The timetable is one of those things that are necessary for education systems to function, which give structure to the learning journey and scaffolding for a curriculum. From a teaching perspective, they can also be very demanding things to have to fit yourself into – fixed time can be unforgiving in the world of session planning and delivery. In higher education, we typically have two types of timetable. These are either considered as ‘long and thin’ (ie with individual sessions not taking all day, but with the whole module stretching out over a whole term or semester) or as ‘short and fat’ (aka ‘block taught’ modules, where all the interactions with teacher and fellow students are compressed in a small number of full days, and the teaching content is over much more quickly than in a full term).
In ‘Short and fat or long and thin’, Moira Sarsfield of Imperial College London gave quality insights into the educational impact of the shape of the timetable, which also made a nice diversion from attending yet another session about learning technologies.
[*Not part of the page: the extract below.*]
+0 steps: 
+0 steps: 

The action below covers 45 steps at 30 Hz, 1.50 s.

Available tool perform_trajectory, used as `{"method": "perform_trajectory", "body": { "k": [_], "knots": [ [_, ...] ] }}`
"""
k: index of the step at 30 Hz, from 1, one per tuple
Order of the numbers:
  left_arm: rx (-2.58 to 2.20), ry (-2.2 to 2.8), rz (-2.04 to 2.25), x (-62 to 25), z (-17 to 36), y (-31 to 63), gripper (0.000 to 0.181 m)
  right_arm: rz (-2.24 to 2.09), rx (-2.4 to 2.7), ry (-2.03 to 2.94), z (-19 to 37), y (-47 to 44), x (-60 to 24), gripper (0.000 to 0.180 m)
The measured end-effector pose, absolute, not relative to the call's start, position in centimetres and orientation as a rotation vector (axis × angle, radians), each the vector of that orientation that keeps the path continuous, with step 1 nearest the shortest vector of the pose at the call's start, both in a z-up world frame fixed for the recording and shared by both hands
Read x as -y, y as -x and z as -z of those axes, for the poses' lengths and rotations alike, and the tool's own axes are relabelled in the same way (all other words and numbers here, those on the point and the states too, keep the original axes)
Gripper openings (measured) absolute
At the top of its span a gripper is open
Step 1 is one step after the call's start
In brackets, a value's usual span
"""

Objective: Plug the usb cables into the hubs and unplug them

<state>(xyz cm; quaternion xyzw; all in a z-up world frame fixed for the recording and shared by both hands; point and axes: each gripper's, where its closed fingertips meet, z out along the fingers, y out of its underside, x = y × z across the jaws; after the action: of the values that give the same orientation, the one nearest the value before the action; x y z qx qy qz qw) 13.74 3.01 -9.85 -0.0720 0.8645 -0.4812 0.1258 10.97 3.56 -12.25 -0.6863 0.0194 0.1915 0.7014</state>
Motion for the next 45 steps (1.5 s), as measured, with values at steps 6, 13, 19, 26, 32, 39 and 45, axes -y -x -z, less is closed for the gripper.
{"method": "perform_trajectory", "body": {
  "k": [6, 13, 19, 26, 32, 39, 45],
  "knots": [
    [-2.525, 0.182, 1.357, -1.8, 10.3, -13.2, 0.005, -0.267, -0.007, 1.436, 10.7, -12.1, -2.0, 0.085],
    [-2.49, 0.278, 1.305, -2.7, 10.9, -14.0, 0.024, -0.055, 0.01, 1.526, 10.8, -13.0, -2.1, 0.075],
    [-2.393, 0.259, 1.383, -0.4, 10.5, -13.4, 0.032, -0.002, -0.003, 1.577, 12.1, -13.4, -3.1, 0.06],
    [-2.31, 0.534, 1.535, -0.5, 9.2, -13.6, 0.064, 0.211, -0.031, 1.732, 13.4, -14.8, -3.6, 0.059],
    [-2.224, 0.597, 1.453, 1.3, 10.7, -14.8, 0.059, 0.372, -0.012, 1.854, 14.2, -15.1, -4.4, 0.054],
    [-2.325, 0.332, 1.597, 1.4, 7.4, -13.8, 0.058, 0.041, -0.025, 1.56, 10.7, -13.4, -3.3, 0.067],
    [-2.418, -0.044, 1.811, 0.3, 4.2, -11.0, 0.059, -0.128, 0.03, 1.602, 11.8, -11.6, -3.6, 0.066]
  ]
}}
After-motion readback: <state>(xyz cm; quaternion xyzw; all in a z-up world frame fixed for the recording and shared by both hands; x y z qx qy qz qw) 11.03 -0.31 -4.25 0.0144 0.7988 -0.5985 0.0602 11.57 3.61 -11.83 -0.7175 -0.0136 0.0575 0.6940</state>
I’d expected to end up favouring one approach over the other, but this session gave a nicely balanced view on both types. Plenty of further food for thought too.
Watch full session:
10. Imperial’s learning journey visualisation
Back with Imperial College London for the final parallel session of the conference, for a session with Tarek Zoubir and Gaby Bishop titled ‘Distance makes the heart grow fonder’. This session looked at the fondness that learners can have (or not) for distance learning experiences and environments overall and any lessons picked up during the pandemic into work done at Imperial Business School’s EdTech Lab.
What stood out for me were the graphics that visualised a learner journey through a typical term. Tarek and Gaby began with a depiction of a conventional on-campus learner journey, contrasted with one that showed the conversion of an on-campus experience to a remote-only learner journey, as would have happened in the earlier stages of the pandemic. With a conversion of in-person lectures to ones run on Zoom, the lack of socialisation opportunities for students – key factors for a campus-based experience – was noticeable. The presenters then looked at how they built online programmes in their own VLE (Insendi) via a couple of case studies of approaches taken, specifically at techniques to encourage participation and socialisation in online contexts.
The final graphic depicted a considered blended and hybrid learner journey, where student time was spread across online and in-person activities, and with a variety of different modes. The graphic showed different tracks laid on top of each other. At the top was the meta structure of the institutional calendar, followed by the flow of the topic sequence, the main large group teacher-led activities (online tutorials, live classes), individual and small group learner activities (small group discussions, assessments), and ending up with a foundational layer of informal online discussions and social activities. A summative assessment of the exam and results provided a bookend for the term. A very nice way to depict a student journey through a module.